On le qualifie souvent de «grande gueule», et tantôt de démagogue ou de syndicaliste fougueux, voire irrespectueux. Peut-être qu’il a des défauts, comme beaucoup de ses pairs d’ailleurs. Comme tout le monde par ailleurs. Mais il a au moins ce mérite: un jour du mois de juillet 2016, il a "largué" une bombe dont les dégâts continent à secouer des coupables et, aussi, «à faire des… victimes».
On doit au président du groupe parlementaire de l’Istiqlal à la Chambre des conseillers, Abdeslam Lebbar, le courage d’avoir dévoilé une grosse affaire de détournement, d’un montant tournant autour de 192 millions de dirhams, dans les caisses des académies de l’enseignement.
A l’époque, le conseiller a surpris plus d’un lors d’une séance plénière du Parlement, y compris l’ex-chef du gouvernement, Abdelilah Benkirane, et aussi et surtout l’ex-ministre de l’Enseignement, Rachid Belmokhtar. Si Benkirane s’est empressé de recevoir le document que lui a fourni Lebbar, le chef du département incriminé s’est fendu d’un communiqué laconique: «Le ministère ne cèdera à aucun chantage ou pression de n’importe quelle partie… suite aux graves accusations qui visent des responsables de notre département…» Et pourtant, il y a eu du rififi dans la gestion de la somme colossale de 43 milliards de dirhams allouée au Plan d’urgence de la réforme de l’enseignement étalé sur la période 2009-2012.
Cinq mois plus tard, la Cour des comptes confirme les accusations d’Abdeslam Lebbar dans un rapport accablant qui révèle une multitude de graves dysfonctionnements. Il faut le lire pour le croire car la gestion des académies prête à suspicion, comme le martèle le conseiller Lebbar depuis l’éclatement de cette affaire.
C’est une gestion digne de l’épicier du coin avec en plus des malversations financières, détournement de fonds, falsification de documents, non tenue des livres comptables, ni d’inventaire. La totale. Mais dans l’acquisition du matériel didactique et chimique pour les laboratoires, le vol est flagrant. Petite liste d’une centaine de malversations: acquisition de matériel défectueux, dépassé et non exploitable. Attestation de réception d’un matériel qui n’a jamais été livré, 90% de celui acquis est non conforme et n’est pas prévu dans le programme de l’enseignement, marchés accordés aux mêmes sociétés… La liste n’est pas exhaustive.
Mais on ne vous privera pas des meilleures perles de l’escroquerie comme le fait d’affecter du matériel à une école qui ne peut pas l’utiliser parce qu’elle n’est pas raccordée au réseau de l’électricité.

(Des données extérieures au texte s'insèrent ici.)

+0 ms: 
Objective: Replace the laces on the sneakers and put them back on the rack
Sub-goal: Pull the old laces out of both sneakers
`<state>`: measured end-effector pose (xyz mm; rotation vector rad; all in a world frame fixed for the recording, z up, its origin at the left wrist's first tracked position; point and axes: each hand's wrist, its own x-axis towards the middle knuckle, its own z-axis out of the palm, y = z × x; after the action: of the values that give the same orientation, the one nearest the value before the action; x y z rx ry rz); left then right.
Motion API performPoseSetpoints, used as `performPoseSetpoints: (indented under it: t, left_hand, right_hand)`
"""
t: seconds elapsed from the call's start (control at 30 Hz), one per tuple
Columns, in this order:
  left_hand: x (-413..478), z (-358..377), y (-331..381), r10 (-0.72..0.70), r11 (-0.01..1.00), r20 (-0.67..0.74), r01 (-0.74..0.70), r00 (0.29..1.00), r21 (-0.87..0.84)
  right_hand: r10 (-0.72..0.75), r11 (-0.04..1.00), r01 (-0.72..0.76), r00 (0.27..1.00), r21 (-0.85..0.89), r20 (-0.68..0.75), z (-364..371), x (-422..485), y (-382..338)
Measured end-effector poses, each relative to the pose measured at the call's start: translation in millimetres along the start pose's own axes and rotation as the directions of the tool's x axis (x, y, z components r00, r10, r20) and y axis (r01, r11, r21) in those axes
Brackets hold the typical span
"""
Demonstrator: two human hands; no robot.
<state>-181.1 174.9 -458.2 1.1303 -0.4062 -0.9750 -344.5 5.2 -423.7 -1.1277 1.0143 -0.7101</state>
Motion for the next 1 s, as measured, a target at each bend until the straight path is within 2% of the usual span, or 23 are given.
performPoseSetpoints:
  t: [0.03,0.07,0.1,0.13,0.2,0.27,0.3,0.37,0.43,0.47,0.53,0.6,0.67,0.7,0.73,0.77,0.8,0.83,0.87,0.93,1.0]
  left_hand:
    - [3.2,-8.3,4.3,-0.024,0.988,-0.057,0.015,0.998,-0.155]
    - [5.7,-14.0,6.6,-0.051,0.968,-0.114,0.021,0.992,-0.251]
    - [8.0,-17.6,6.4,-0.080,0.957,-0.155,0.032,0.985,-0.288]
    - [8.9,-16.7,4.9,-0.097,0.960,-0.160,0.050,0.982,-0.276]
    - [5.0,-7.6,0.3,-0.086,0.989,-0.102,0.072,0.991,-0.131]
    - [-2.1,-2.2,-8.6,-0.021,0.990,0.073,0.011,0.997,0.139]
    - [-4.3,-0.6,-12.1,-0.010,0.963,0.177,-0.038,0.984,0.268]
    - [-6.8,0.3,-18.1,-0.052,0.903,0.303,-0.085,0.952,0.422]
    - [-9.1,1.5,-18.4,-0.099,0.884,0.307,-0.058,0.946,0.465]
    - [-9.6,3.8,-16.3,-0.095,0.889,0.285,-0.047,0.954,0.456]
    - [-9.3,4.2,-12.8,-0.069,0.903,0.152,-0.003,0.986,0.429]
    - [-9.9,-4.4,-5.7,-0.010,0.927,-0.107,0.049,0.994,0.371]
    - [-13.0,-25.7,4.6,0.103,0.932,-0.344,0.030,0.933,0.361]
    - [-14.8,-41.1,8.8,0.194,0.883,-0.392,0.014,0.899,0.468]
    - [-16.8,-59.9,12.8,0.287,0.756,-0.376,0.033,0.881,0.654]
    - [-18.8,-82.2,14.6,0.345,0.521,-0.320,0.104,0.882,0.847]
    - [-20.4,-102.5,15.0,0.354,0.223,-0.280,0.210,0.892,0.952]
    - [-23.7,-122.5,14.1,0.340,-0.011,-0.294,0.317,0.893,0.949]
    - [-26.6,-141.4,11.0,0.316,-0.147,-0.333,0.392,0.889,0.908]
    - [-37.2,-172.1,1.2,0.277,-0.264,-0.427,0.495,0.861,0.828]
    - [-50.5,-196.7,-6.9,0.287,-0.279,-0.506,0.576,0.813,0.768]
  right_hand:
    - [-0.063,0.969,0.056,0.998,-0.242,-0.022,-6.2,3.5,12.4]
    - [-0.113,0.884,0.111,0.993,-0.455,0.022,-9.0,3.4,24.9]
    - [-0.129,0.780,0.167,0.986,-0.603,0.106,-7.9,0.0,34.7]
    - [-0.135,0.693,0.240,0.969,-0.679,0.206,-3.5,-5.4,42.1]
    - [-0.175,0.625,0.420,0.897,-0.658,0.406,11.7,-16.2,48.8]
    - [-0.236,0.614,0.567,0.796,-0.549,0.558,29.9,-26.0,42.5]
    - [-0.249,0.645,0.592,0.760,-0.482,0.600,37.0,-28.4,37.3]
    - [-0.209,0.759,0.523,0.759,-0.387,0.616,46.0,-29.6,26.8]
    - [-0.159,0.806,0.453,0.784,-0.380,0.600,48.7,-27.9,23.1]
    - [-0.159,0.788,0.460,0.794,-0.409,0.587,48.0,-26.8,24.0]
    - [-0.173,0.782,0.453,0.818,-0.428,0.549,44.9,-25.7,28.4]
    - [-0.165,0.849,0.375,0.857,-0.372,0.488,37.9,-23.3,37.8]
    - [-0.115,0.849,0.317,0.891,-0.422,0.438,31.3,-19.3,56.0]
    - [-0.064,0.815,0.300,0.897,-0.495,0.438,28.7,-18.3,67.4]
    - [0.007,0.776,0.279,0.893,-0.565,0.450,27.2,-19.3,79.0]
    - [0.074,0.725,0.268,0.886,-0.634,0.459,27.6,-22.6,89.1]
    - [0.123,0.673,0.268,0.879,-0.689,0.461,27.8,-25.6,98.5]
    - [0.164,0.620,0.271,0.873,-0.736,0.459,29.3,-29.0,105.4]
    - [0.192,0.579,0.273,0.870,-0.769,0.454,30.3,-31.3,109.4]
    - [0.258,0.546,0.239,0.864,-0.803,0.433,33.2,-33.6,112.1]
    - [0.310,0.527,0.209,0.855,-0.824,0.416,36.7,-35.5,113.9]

Plus encore, dans le cahier des prescriptions spéciales, l’Académie s’engage à contrôler le matériel en cours de construction. Petit problème, ce matériel est importé. Grand problème pointé par la cour des comptes: les catalogues sont écrits en chinois alors qu’ils devaient être en arabe ou en français. Au fait, combien d’enseignants de la langue chinoise on a au Maroc?
Normal que la cour des comptes transmette ce dossier au parquet pour compléter les enquêtes. Depuis, on parle de 61 décisions de poursuites judiciaires qui impliquent près d’une centaine de personnes. L’acte d’accusation est terrible: corruption, clientélisme, marchés publics truqués, matériel répertorié et non livré, etc.
Plusieurs responsables ont été entendus par la justice mais il faut avouer que face à des faits aussi flagrants, beaucoup de cadres du ministère et des académies devraient être déjà en prison. A moins, comme le dit le président du groupe parlementaire istiqlalien, Abdeslam Lebbar: «Jusqu’ici, ce sont les petits fonctionnaires qui ont fait les frais de cette escroquerie à grande échelle".
Malheureusement, les gros poissons courent toujours et certains d’entre eux travaillent encore au ministère. Dommage que l’excellent travail de la Cour des comptes ne va pas jusqu’au bout de la procédure judiciaire, surtout dans un scandale aussi grave et flagrant qui touche un secteur aussi stratégique que celui de l’enseignement.